Paul twice assures his readers that he speaks the truth because he is speaking in the sight / presence of God (2 Cor. 2:17; 12:19). The fact God is everywhere present through His Spirit, that He exists, should lead us at the very least to be truthful. In the day of judgment, a condemned Israel will know that God heard their every word; but if we accept that fact now then we will be influenced in our words now. And by our words we will be justified (Ez. 35:12). Reflection upon the omniscience of God leads us to marvel at His sensitivity to human behaviour. He noticed even the body language of the women in Is. 3:16- and condemned them for the way they walked. This is how closely He observes human behaviour. Hannah tells Peninah not to talk so proudly because “the Lord is a God of knowledge, though actions be not weighed”, i.e. they are not judged immediately, but, they surely will be (1 Sam. 2:3 RVmg.).

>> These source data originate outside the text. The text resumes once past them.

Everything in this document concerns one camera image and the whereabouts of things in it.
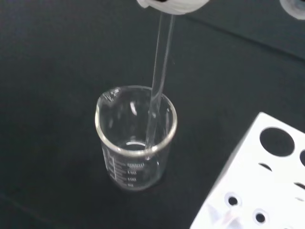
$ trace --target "white object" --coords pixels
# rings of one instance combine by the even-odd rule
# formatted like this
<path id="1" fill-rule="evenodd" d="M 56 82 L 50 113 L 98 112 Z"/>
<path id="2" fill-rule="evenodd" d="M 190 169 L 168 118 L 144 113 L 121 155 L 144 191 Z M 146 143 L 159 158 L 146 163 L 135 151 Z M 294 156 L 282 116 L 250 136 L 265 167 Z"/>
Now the white object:
<path id="1" fill-rule="evenodd" d="M 209 0 L 167 0 L 165 2 L 160 2 L 157 0 L 137 1 L 144 8 L 151 6 L 165 13 L 180 15 L 190 13 L 201 8 Z"/>
<path id="2" fill-rule="evenodd" d="M 284 10 L 299 20 L 305 20 L 305 1 L 303 0 L 280 0 Z"/>
<path id="3" fill-rule="evenodd" d="M 269 130 L 291 137 L 290 155 L 275 156 L 266 150 L 262 136 Z M 305 189 L 295 185 L 305 184 L 305 162 L 300 159 L 304 149 L 304 133 L 260 113 L 228 159 L 191 229 L 304 229 Z"/>

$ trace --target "transparent glass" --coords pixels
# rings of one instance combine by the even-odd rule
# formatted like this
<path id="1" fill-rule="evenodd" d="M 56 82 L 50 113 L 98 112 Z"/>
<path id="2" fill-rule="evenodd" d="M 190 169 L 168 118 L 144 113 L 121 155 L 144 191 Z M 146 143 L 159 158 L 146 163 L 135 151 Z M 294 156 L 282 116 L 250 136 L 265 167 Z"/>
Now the transparent glass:
<path id="1" fill-rule="evenodd" d="M 124 86 L 103 93 L 96 106 L 95 126 L 102 141 L 108 174 L 128 190 L 143 190 L 157 182 L 165 169 L 177 114 L 163 94 L 153 147 L 145 149 L 152 89 Z"/>

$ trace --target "dark green surface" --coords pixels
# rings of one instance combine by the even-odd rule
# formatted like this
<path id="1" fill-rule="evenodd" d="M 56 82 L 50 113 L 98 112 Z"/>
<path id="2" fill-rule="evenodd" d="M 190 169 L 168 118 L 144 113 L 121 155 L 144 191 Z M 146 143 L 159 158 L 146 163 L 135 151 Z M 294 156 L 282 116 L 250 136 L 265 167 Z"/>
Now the dark green surface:
<path id="1" fill-rule="evenodd" d="M 30 209 L 0 214 L 23 220 L 16 228 L 32 228 L 30 215 L 64 228 L 189 228 L 258 112 L 305 132 L 305 22 L 276 0 L 212 0 L 176 21 L 167 172 L 154 188 L 123 193 L 106 174 L 95 105 L 111 87 L 151 85 L 159 14 L 133 0 L 0 9 L 0 191 Z"/>
<path id="2" fill-rule="evenodd" d="M 3 229 L 64 229 L 40 218 L 31 209 L 1 194 L 0 228 Z"/>

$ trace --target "glass stirring rod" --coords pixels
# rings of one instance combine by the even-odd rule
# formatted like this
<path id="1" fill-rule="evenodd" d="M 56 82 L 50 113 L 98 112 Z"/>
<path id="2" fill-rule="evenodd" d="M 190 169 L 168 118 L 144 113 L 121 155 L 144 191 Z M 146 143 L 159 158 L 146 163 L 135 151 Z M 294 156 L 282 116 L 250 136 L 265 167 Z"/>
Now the glass stirring rod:
<path id="1" fill-rule="evenodd" d="M 149 149 L 154 145 L 155 133 L 157 128 L 157 118 L 165 81 L 168 56 L 172 42 L 174 23 L 174 15 L 161 12 L 156 57 L 153 71 L 152 95 L 149 106 L 145 149 Z"/>

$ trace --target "beaker rim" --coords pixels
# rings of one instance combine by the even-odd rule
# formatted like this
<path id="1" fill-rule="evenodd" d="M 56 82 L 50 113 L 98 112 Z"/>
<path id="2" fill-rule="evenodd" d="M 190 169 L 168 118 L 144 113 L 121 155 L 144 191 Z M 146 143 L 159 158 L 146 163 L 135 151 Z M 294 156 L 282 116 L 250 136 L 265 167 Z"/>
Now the beaker rim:
<path id="1" fill-rule="evenodd" d="M 122 87 L 115 87 L 113 89 L 110 89 L 109 91 L 112 90 L 116 90 L 116 89 L 147 89 L 147 90 L 152 90 L 151 87 L 146 87 L 146 86 L 139 86 L 139 85 L 130 85 L 130 86 L 122 86 Z M 166 146 L 168 146 L 175 133 L 177 130 L 177 123 L 178 123 L 178 119 L 177 119 L 177 113 L 176 113 L 176 109 L 174 107 L 174 105 L 172 104 L 172 102 L 169 100 L 169 98 L 167 98 L 166 95 L 162 94 L 162 98 L 168 103 L 168 105 L 170 106 L 171 109 L 171 113 L 172 113 L 172 118 L 173 118 L 173 123 L 172 126 L 170 128 L 169 133 L 166 135 L 166 137 L 158 144 L 154 145 L 153 147 L 149 148 L 149 149 L 144 149 L 144 150 L 127 150 L 127 149 L 123 149 L 120 148 L 118 146 L 116 146 L 115 144 L 113 144 L 103 133 L 101 126 L 100 126 L 100 108 L 98 106 L 98 103 L 96 105 L 96 111 L 95 111 L 95 128 L 96 131 L 101 139 L 101 141 L 112 151 L 124 155 L 124 156 L 130 156 L 130 157 L 141 157 L 141 156 L 150 156 L 150 155 L 154 155 L 157 152 L 161 151 L 163 148 L 165 148 Z"/>

Because God sees and knows absolutely all, we must recognize that He realizes the unspoken implications of our words. Job’s words of repentance of Job 40:5 are seen by God as Job effectively condemning God, because presumably they were said merely as a mask over Job’s inner feelings that God had been unjust with him (Job 40:8). But when Job uses effectively the same words in Job 42:6, God accepts them. God’s ability to see to the core should therefore not only affect our words but elicit in us an honesty of heart behind the words which we use.

Mindful of God

There is perhaps a purposeful ambiguity in the Hebrew text of Is. 44:21: “O Israel thou shalt not be forgotten of me” is rendered in the RVmg: “thou shouldest not forget me”. The fact God never forgets us should be inspiration to not forget Him in the daily round of life. To act as if God doesn’t see all our ways is to effectively deny His existence. Babylon acted as she did because she reasoned that “None seeth me...I am, and there is none else beside me” (Is. 47:10 RV). They appropriated the language of God to themselves, they played God in that they thought their ways were unseen by any higher power. And we all have a terrible, frightening tendency to do this.